• Input data

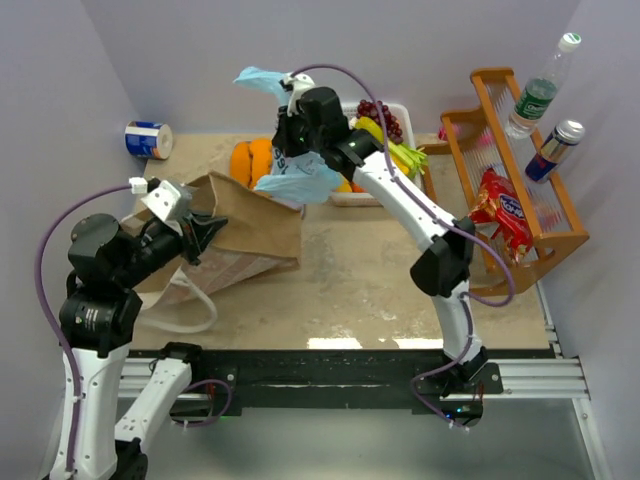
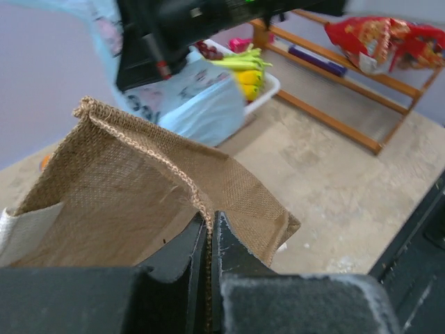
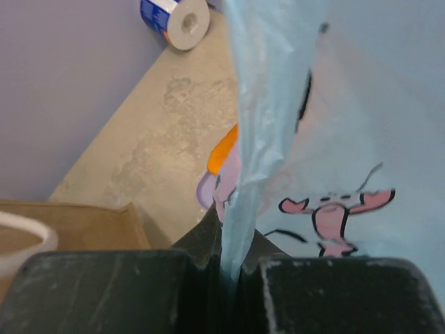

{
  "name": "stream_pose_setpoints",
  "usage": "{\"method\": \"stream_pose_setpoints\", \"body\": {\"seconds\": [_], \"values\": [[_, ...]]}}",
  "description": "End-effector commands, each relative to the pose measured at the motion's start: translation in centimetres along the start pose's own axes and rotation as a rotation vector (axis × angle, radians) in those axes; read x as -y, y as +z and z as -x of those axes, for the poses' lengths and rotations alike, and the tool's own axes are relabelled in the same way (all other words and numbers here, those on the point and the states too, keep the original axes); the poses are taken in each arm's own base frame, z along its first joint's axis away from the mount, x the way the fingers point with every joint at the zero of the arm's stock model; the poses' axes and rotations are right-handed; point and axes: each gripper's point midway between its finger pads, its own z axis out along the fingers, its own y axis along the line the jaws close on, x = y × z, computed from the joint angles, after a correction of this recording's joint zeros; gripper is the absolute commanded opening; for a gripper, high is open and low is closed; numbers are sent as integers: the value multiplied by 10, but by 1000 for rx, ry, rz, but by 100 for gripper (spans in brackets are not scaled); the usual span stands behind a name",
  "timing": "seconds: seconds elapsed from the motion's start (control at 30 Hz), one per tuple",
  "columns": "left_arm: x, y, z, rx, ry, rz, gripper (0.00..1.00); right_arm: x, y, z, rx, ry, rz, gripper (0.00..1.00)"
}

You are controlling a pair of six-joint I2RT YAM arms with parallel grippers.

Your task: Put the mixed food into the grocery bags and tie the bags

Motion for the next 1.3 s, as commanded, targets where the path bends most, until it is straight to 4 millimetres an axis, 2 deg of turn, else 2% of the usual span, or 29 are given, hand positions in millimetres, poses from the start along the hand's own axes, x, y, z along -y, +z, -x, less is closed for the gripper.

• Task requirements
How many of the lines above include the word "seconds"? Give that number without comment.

• Expected answer
2